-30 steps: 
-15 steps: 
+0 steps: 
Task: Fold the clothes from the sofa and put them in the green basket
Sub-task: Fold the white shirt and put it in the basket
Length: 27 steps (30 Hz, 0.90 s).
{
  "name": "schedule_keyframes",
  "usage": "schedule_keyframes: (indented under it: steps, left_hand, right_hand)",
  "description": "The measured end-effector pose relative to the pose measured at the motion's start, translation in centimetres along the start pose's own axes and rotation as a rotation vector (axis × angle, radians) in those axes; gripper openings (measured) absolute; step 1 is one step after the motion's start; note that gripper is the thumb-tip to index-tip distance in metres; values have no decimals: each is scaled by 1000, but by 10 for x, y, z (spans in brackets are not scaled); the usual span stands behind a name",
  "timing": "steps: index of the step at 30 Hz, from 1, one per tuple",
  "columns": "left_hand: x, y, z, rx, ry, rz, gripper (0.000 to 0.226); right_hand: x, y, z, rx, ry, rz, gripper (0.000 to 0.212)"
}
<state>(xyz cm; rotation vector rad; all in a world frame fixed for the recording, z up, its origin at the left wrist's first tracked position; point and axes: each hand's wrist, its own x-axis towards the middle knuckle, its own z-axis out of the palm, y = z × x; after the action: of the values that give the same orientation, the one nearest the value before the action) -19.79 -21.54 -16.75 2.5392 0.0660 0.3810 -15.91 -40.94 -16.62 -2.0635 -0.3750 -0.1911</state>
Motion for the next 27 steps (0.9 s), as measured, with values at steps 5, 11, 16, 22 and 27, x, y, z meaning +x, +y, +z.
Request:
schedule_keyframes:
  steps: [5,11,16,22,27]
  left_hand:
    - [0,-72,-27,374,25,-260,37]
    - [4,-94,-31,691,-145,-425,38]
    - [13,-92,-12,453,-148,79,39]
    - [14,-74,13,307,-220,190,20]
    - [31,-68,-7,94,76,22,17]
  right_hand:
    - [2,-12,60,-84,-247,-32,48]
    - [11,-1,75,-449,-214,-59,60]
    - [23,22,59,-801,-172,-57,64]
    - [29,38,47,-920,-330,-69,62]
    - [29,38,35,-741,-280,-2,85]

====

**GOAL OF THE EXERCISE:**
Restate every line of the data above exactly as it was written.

**SOLUTION TO THIS TASK:**
-30 steps: 
-15 steps: 
+0 steps: 
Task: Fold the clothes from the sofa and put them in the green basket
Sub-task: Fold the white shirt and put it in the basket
Length: 27 steps (30 Hz, 0.90 s).
{
  "name": "schedule_keyframes",
  "usage": "schedule_keyframes: (indented under it: steps, left_hand, right_hand)",
  "description": "The measured end-effector pose relative to the pose measured at the motion's start, translation in centimetres along the start pose's own axes and rotation as a rotation vector (axis × angle, radians) in those axes; gripper openings (measured) absolute; step 1 is one step after the motion's start; note that gripper is the thumb-tip to index-tip distance in metres; values have no decimals: each is scaled by 1000, but by 10 for x, y, z (spans in brackets are not scaled); the usual span stands behind a name",
  "timing": "steps: index of the step at 30 Hz, from 1, one per tuple",
  "columns": "left_hand: x, y, z, rx, ry, rz, gripper (0.000 to 0.226); right_hand: x, y, z, rx, ry, rz, gripper (0.000 to 0.212)"
}
<state>(xyz cm; rotation vector rad; all in a world frame fixed for the recording, z up, its origin at the left wrist's first tracked position; point and axes: each hand's wrist, its own x-axis towards the middle knuckle, its own z-axis out of the palm, y = z × x; after the action: of the values that give the same orientation, the one nearest the value before the action) -19.79 -21.54 -16.75 2.5392 0.0660 0.3810 -15.91 -40.94 -16.62 -2.0635 -0.3750 -0.1911</state>
Motion for the next 27 steps (0.9 s), as measured, with values at steps 5, 11, 16, 22 and 27, x, y, z meaning +x, +y, +z.
Request:
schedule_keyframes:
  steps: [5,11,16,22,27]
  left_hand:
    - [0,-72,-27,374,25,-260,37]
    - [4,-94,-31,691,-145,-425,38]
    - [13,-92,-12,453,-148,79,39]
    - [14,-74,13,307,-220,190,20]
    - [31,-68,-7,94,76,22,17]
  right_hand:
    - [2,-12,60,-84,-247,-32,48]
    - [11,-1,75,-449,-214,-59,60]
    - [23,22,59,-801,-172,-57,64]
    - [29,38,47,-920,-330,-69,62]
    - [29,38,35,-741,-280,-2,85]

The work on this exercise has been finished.